Please transcribe exactly, and only, the lines of the data below between the line holding "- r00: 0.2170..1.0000" and the line holding "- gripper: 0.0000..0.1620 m", inclusive.

**Data block:**
════════════════════
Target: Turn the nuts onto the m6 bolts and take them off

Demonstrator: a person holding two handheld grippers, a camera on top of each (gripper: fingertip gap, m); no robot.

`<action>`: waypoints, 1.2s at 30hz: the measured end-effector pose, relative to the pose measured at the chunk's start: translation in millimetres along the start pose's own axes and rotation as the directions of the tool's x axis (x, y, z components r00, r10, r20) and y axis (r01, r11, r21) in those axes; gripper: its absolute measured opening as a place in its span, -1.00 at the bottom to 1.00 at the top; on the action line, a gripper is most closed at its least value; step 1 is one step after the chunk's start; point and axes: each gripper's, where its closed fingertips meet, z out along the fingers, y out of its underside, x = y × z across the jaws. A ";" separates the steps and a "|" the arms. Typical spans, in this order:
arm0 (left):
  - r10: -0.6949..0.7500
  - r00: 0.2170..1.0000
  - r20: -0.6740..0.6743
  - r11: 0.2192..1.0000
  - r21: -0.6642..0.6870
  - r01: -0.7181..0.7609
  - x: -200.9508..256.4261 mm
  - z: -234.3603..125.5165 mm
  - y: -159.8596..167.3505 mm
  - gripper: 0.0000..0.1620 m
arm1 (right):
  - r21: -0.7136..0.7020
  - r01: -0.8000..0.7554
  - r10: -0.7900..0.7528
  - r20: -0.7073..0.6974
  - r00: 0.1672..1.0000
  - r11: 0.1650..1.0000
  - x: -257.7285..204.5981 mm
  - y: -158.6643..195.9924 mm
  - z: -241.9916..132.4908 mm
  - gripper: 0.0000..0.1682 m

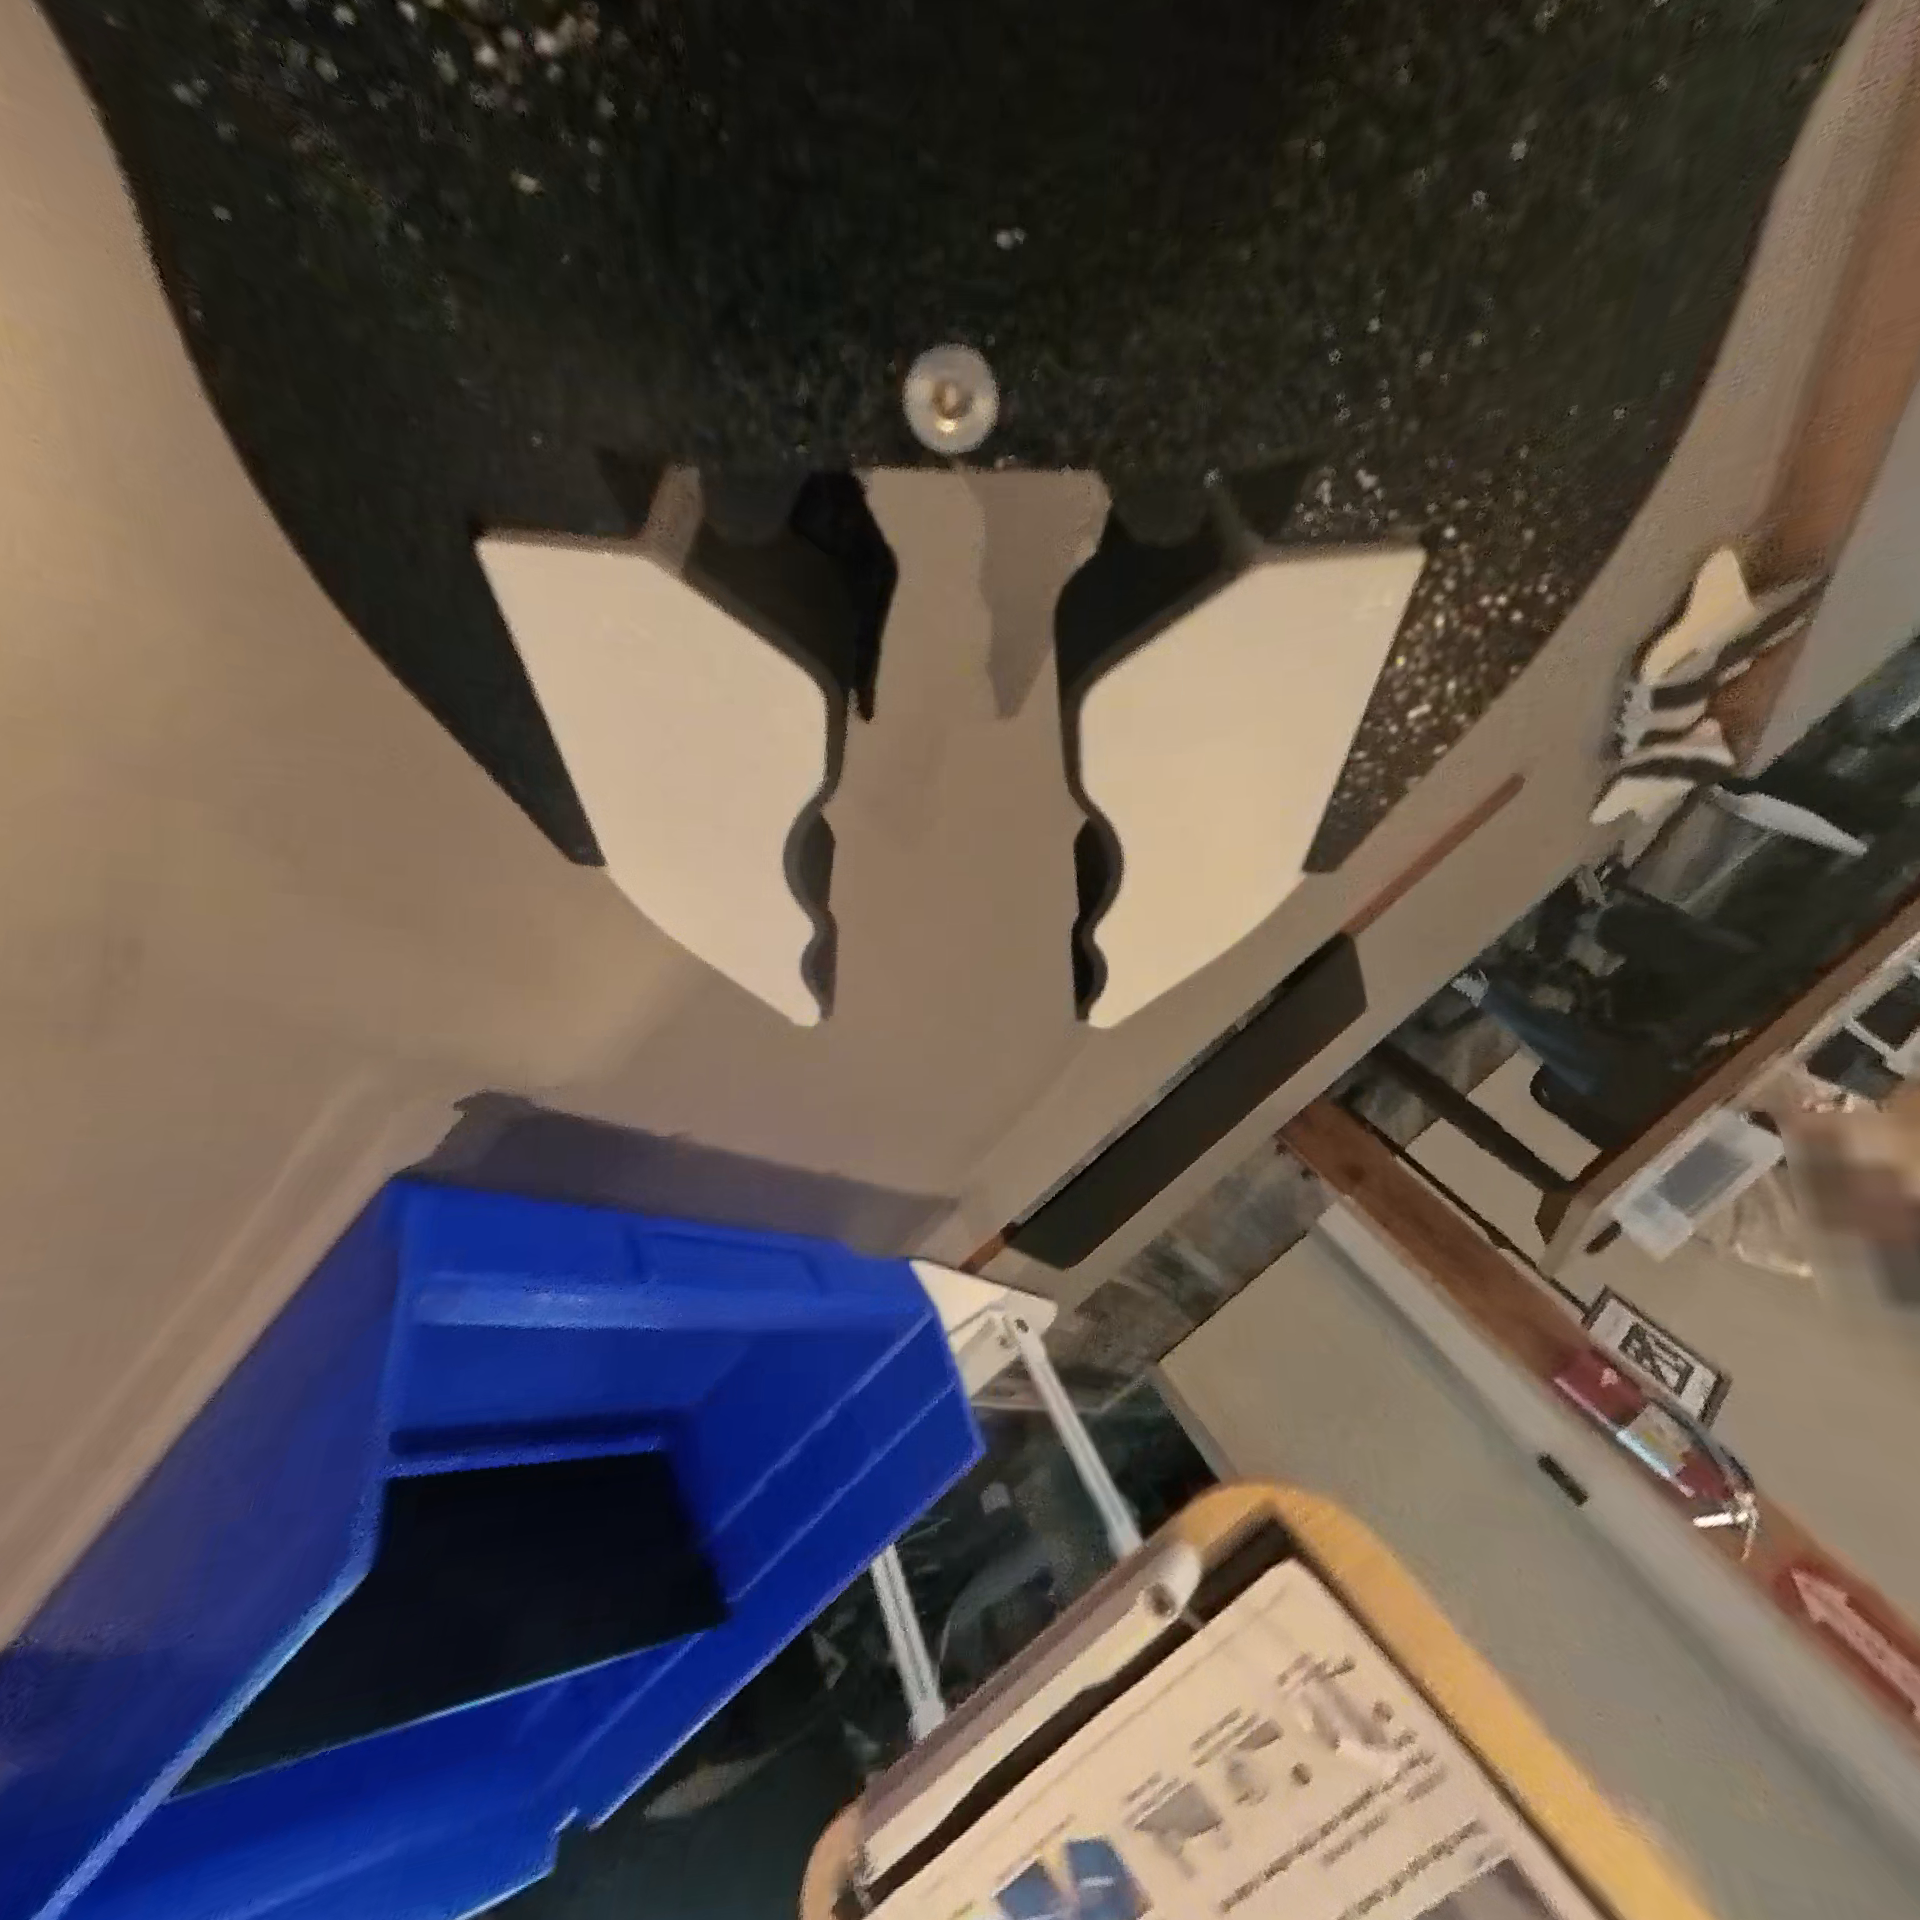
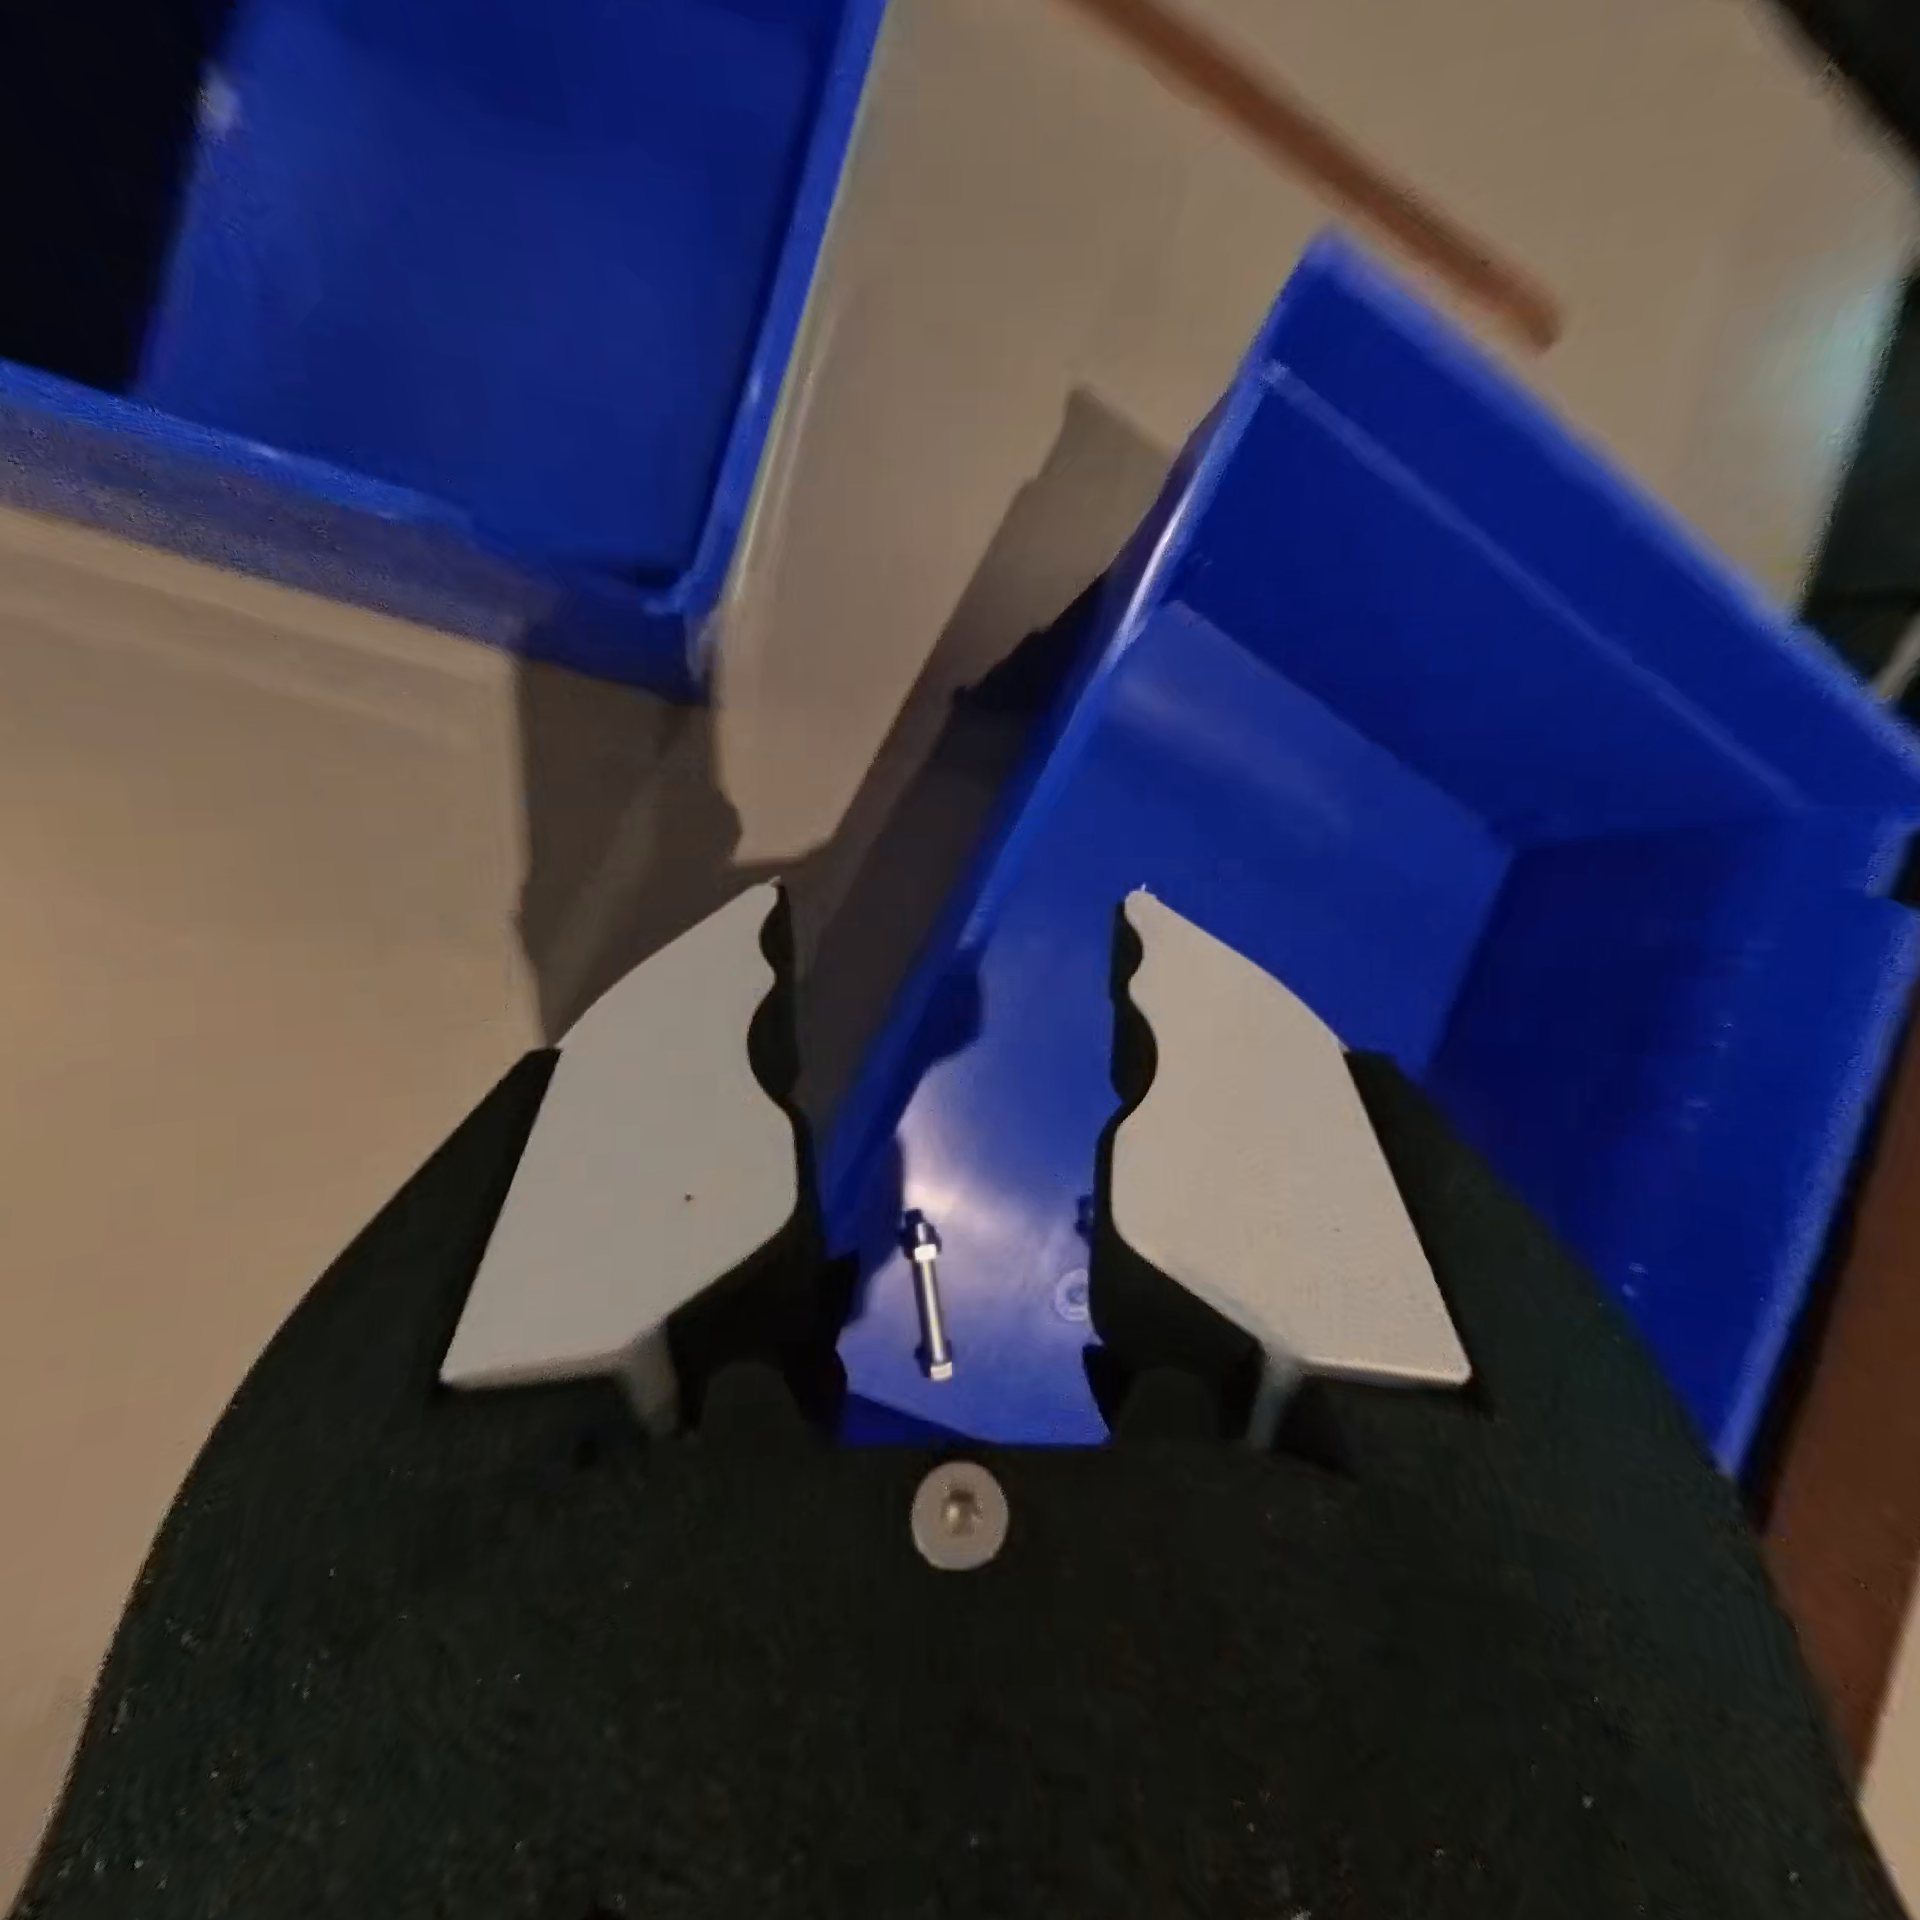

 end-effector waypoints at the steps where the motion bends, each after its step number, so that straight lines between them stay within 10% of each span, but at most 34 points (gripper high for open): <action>1: -0.017 1.000 0.004 1.000 -0.005 0.017 -3.7 -2.0 5.5 -0.47 | -0.048 -0.005 0.006 0.025 1.000 0.999 -2.3 3.7 8.0 -0.31; 11: -0.218 0.971 0.095 0.976 0.044 0.215 -34.5 -10.6 31.2 -0.71 | -0.330 -0.091 0.080 -0.048 0.996 0.940 4.3 26.4 33.6 -0.83; 20: -0.274 0.931 0.242 0.960 0.121 0.251 -74.8 -29.4 30.5 -0.79 | -0.243 -0.134 0.119 -0.072 0.990 0.961 13.5 35.2 0.0 -0.91; 27: -0.327 0.837 0.438 0.945 0.144 0.294 -126.6 -49.1 60.1 -0.82 | -0.080 -0.038 0.024 -0.173 0.985 0.996 -4.2 -28.1 -87.4 -0.91; 36: -0.291 0.733 0.615 0.954 0.124 0.274 -159.8 -70.5 85.9 -0.82 | 0.134 0.397 -0.399 -0.010 0.917 0.908 -182.6 -149.5 -146.0 -0.91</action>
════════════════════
**Result below:**
  - r00: 0.2170..1.0000
  - r20: -0.6740..0.6743
  - r11: 0.2192..1.0000
  - r21: -0.6642..0.6870
  - r01: -0.7181..0.7609
  - x: -200.9508..256.4261 mm
  - z: -234.3603..125.5165 mm
  - y: -159.8596..167.3505 mm
  - gripper: 0.0000..0.1620 m

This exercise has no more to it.